Confinement: page 13


[...]
Il posa la tarte sur la table, prit un couteau et deux assiettes dans le vaisselier.
– Je t’en prie, fit-elle ironiquement, fait comme chez toi.
– Ah non, chez moi, je me serais demandé la permission.
Elle souffla.
– Oui, je sais lui rétorqua-t-il en souriant : Ah, ces jeunes…
Il découpa deux parts identiques, les posa délicatement sur l’assiette. Il sortit une petite bouteille de l’intérieur de sa veste et arrosa les parts de crème chantilly.
– Votre pécher mignon, fit-il avec un clin d’œil. A la vôtre ! s’exclama-t-il.
Elle approcha sa cuillère et appuya sur la pâte tendre pour découper un bout. Il l’observa.
– Oh, vous, j’ai l’impression que vous en avez plein la tête…
Elle porta la cuillère à sa bouche, ferma les yeux pour savourer.
– Pas mal, finit-elle par dire. Enfin, surtout les pommes…
– Parce qu’elles sont de votre jardin ?
Elle sourit, d’un air entendu.
– Tu sais, l’hiver n’est pas long, pour moi, mentit-elle. Je suis comme les animaux dont tu parles, j’hiberne et je ne vois pas le temps passer. Je me réveille quand les bourgeons sortent. Et puis, j’ai plein de choses à faire…
– Faire des mots croisés, lire et relire le journal, faire encore des mots croisés. Oui, je sais.
Silence. Il la laissa un instant dans son mensonge.
– Vous ne croyez pas qu’il serait temps de quitter cette grande maison, lui dit-il doucement. Vous êtes trop seule ici, trop loin de tout. Vous pourriez trouver un endroit plus vivant, plus proche des gens.
– Je ne me vois pas dans une maison de retraite.

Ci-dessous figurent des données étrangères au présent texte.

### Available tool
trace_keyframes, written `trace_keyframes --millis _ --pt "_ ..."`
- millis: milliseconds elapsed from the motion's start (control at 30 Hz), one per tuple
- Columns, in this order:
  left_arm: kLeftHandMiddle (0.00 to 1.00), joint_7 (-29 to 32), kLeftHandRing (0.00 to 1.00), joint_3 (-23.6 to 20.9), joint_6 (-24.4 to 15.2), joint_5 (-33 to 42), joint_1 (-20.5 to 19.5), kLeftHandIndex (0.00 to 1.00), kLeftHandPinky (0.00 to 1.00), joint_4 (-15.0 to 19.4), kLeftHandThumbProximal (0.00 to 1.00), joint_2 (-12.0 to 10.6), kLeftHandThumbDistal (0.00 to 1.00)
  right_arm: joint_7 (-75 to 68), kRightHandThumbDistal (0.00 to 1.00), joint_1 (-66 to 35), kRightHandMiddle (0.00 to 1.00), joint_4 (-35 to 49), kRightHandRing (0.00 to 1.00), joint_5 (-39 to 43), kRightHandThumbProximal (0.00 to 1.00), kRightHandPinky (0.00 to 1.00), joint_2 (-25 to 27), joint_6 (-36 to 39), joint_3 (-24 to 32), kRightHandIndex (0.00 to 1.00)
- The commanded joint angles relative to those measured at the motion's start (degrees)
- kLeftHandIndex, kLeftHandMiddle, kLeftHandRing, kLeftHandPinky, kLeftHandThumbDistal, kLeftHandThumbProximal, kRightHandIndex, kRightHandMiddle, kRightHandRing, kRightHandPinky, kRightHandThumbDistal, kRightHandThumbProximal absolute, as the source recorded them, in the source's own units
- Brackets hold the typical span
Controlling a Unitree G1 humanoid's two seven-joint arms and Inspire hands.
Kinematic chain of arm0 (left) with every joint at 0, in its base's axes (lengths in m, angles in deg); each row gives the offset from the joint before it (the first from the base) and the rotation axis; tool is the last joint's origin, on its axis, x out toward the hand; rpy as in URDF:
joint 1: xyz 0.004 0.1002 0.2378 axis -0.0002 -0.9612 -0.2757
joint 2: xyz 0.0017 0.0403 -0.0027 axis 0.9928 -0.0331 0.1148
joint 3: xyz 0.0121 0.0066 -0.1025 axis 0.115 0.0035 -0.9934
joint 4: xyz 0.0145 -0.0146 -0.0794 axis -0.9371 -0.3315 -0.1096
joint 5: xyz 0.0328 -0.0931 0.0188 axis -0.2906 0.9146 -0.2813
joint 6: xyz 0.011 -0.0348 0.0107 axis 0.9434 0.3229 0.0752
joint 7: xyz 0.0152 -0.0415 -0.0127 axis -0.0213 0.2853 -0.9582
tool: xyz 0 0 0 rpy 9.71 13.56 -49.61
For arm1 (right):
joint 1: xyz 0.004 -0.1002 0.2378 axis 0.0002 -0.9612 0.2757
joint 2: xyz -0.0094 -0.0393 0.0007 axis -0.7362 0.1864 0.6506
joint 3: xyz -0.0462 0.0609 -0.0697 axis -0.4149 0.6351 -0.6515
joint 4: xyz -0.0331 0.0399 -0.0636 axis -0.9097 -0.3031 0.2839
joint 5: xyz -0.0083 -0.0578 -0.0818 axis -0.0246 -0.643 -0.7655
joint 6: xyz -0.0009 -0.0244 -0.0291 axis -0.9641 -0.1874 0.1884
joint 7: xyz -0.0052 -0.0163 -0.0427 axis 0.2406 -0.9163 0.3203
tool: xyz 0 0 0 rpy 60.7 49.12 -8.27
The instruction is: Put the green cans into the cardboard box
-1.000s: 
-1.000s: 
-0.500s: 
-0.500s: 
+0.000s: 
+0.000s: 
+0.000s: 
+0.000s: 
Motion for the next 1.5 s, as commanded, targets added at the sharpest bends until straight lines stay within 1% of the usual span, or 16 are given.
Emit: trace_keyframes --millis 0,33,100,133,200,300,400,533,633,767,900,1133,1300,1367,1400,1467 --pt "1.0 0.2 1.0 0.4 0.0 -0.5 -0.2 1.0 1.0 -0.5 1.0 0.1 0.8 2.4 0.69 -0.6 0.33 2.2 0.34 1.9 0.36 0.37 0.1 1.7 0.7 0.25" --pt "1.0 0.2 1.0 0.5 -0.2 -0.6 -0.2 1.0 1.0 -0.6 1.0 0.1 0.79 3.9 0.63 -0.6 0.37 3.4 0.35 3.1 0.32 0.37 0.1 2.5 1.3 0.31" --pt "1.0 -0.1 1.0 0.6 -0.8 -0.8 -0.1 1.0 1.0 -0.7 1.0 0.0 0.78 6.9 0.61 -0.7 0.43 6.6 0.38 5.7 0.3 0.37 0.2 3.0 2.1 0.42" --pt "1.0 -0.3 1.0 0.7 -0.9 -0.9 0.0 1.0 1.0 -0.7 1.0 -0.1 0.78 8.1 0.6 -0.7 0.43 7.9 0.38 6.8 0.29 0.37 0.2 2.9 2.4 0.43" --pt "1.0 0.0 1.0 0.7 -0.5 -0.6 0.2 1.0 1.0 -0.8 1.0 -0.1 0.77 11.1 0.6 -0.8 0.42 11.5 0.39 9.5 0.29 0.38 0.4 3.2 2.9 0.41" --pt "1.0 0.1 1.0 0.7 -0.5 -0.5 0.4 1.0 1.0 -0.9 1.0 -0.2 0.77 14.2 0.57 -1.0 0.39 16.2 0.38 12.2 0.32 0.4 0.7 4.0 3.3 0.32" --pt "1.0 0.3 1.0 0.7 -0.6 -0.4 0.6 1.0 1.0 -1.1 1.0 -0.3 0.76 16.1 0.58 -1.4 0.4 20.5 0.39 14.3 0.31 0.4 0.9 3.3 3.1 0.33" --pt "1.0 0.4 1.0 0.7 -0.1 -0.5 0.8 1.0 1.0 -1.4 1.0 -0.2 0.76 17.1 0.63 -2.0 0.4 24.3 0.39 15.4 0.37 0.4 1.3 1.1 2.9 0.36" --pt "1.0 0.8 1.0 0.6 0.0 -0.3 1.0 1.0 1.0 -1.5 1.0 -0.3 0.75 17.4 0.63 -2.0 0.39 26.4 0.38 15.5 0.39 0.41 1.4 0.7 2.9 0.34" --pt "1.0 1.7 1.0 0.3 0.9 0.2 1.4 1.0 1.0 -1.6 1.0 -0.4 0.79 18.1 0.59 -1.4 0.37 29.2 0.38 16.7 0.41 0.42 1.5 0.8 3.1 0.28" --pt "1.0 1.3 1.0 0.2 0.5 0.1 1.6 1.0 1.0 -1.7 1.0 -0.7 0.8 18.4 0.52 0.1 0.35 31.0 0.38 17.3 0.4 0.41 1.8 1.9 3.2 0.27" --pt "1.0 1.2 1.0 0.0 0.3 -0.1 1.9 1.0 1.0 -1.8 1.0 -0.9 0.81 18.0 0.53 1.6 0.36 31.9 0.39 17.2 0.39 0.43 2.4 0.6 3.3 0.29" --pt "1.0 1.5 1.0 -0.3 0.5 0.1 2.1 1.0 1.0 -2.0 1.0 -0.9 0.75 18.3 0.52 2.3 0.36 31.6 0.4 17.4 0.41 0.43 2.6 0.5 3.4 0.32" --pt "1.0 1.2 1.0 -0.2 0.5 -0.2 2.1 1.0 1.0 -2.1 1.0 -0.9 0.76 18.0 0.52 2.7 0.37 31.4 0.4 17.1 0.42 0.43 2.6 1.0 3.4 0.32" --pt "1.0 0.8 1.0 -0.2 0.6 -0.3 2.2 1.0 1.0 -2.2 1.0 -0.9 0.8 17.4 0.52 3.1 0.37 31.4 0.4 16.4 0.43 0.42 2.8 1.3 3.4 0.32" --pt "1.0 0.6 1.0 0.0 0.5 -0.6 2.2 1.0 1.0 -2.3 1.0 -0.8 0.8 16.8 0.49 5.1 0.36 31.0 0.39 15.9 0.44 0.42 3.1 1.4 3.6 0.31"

– Je ne parle pas forcément de maison de retraite. Vous êtes autonome, vous avez toute votre tête, il y a des résidences adaptées aux personnes comme vous. Vous auriez tout à proximité, vous pourriez même sortir comme bon vous semble, vous faire une sortie cinéma si l’envie vous prend...

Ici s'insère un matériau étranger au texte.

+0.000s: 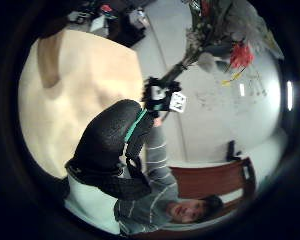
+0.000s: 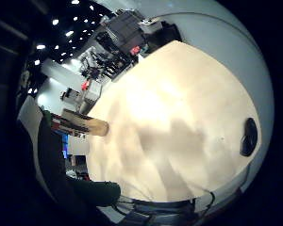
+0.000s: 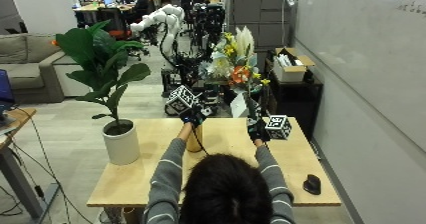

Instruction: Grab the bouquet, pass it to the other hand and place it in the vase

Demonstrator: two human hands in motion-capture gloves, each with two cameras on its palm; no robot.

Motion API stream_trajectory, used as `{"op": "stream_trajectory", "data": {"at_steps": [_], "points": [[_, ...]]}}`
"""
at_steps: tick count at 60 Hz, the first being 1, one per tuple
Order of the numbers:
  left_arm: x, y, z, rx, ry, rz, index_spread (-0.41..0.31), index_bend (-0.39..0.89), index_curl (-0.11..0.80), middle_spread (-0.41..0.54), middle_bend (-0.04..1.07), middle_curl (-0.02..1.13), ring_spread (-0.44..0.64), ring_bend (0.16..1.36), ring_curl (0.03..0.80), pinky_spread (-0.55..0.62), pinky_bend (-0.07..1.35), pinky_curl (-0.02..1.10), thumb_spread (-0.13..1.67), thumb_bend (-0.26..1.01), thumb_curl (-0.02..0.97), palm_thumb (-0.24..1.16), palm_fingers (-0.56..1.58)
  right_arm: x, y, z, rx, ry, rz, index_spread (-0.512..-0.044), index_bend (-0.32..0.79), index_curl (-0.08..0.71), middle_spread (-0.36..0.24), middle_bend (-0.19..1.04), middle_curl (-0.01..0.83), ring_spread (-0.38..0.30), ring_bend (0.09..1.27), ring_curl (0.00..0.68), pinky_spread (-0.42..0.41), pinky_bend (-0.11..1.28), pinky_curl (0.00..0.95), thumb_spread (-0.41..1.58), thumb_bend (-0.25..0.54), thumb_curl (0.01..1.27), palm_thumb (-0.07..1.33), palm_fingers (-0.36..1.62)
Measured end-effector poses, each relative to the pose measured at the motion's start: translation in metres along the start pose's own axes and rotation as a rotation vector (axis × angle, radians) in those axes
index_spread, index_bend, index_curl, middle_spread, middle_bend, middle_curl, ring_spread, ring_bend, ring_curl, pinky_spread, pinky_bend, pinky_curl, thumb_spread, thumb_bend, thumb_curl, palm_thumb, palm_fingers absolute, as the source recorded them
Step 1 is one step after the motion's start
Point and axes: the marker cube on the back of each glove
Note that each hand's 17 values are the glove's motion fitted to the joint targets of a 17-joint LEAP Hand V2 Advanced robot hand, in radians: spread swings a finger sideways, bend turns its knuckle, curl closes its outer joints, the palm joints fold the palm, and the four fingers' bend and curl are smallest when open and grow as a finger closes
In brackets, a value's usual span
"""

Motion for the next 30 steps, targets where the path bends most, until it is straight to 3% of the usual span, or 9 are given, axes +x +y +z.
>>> {"op": "stream_trajectory", "data": {"at_steps": [4,9,13,16,20,22,24,26,30], "points": [[0.013,-0.021,0.011,-0.034,0.125,0.014,-0.031,0.14,0.394,0.098,0.17,0.33,0.19,0.44,0.288,0.33,0.22,0.34,1.02,-0.01,0.309,0.18,0.41,-0.015,0.004,0.016,-0.023,-0.110,-0.058,-0.194,0.72,0.645,-0.141,0.92,0.661,-0.176,1.05,0.600,-0.207,0.81,0.582,0.97,0.022,0.60,1.10,1.38],[0.036,-0.032,0.020,-0.026,0.238,0.034,-0.018,0.13,0.378,0.102,0.17,0.33,0.19,0.46,0.293,0.32,0.24,0.34,1.01,-0.02,0.315,0.21,0.39,-0.025,0.025,0.033,-0.093,-0.065,0.158,-0.194,0.72,0.649,-0.140,0.92,0.660,-0.174,1.05,0.600,-0.206,0.81,0.586,0.97,0.020,0.64,1.11,1.38],[0.062,-0.029,0.017,0.027,0.289,0.101,-0.004,0.12,0.363,0.108,0.18,0.33,0.19,0.47,0.298,0.31,0.26,0.35,1.00,-0.02,0.319,0.23,0.38,-0.028,0.026,0.047,-0.078,-0.083,0.128,-0.193,0.72,0.651,-0.140,0.92,0.659,-0.173,1.05,0.599,-0.206,0.81,0.588,0.97,0.014,0.66,1.10,1.38],[0.071,-0.038,0.022,0.030,0.358,0.186,0.003,0.11,0.350,0.110,0.18,0.34,0.18,0.49,0.302,0.31,0.28,0.35,1.00,-0.02,0.322,0.25,0.36,-0.027,0.024,0.055,-0.033,-0.035,0.087,-0.193,0.72,0.653,-0.139,0.93,0.658,-0.173,1.05,0.599,-0.206,0.81,0.590,0.97,0.010,0.68,1.10,1.38],[0.085,-0.051,0.024,0.092,0.423,0.432,0.014,0.11,0.336,0.126,0.17,0.33,0.17,0.51,0.309,0.29,0.30,0.36,0.99,-0.02,0.328,0.28,0.35,-0.024,0.021,0.064,0.045,0.078,0.032,-0.192,0.73,0.655,-0.139,0.93,0.656,-0.172,1.06,0.598,-0.206,0.81,0.592,0.97,0.005,0.70,1.10,1.38],[0.099,-0.043,0.022,0.057,0.515,0.491,0.016,0.11,0.329,0.128,0.17,0.33,0.16,0.53,0.313,0.28,0.32,0.37,0.98,-0.02,0.331,0.29,0.35,-0.031,0.026,0.073,0.033,0.033,0.073,-0.193,0.73,0.654,-0.139,0.93,0.656,-0.172,1.06,0.598,-0.206,0.81,0.593,0.97,0.003,0.71,1.10,1.37],[0.107,-0.037,0.023,-0.018,0.612,0.445,0.018,0.10,0.320,0.126,0.17,0.33,0.13,0.54,0.315,0.25,0.34,0.37,0.97,-0.02,0.333,0.31,0.37,-0.035,0.029,0.081,0.013,-0.006,0.102,-0.192,0.73,0.655,-0.135,0.93,0.655,-0.172,1.06,0.597,-0.206,0.81,0.593,0.97,0.001,0.72,1.10,1.37],[0.111,-0.035,0.025,-0.058,0.657,0.310,0.019,0.09,0.304,0.109,0.19,0.33,0.10,0.56,0.316,0.22,0.36,0.37,0.97,-0.02,0.336,0.32,0.40,-0.033,0.028,0.089,0.004,-0.011,0.104,-0.192,0.73,0.656,-0.134,0.93,0.655,-0.172,1.06,0.597,-0.206,0.81,0.594,0.98,-0.001,0.73,1.10,1.37],[0.115,-0.043,0.028,-0.025,0.723,0.118,0.010,0.04,0.268,0.044,0.22,0.35,0.01,0.61,0.323,0.10,0.44,0.39,0.95,-0.02,0.342,0.35,0.58,-0.033,0.030,0.103,-0.015,-0.039,0.124,-0.193,0.73,0.659,-0.132,0.93,0.654,-0.172,1.06,0.596,-0.206,0.81,0.595,0.98,-0.004,0.75,1.09,1.37]]}}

Ils avaient déjà eu cette discussion un bon nombre de fois, il connaissait son point de vue, mais il n’en démordait pas.
– …ou un MacDo ! s’exclama-t-il.
– Ah oui, tu sais trouver les mots, effectivement…
Il lui sourit. Elle l’aimait bien, quand même, ce garçon. Soixante ans les séparaient, un gouffre. Même si l’âge n’avait aucun impact sur son esprit, même si au fond, elle se sentait encore l’âme d’une enfant, elle voyait bien que les jeunes générations fuyaient leurs aînées, parce qu’elles n’imaginaient pas qu’une personne âgée puisse partager les mêmes idées, rire des mêmes plaisanteries, débattre sur la vie. Les vieux étaient forcément séniles, ils n’étaient pas en capacité de comprendre les maux ni les vertus du monde moderne.
Il suffisait de constater la manière dont on lui parlait, lorsqu’elle allait au magasin. Dont beaucoup de jeunes cherchaient à écourter les conversations, lorsqu’elle faisait des tentatives pour échanger. C’était physique, elle était vieille. Eux, jeunes.
Ludo était l’exception qui confirmait la règle. Rencontré un matin alors qu’elle binait la terre pour en faire sortir les pommes de terre, il y a trois ans. Il venait d’emménager dans les nouveaux immeubles, au centre du village. Tout juste diplômé en plomberie, un bac pro qui lui avait permis de s’installer à son compte. Un jeune qui avait la tête sur les épaules et n'avait pas peur du travail.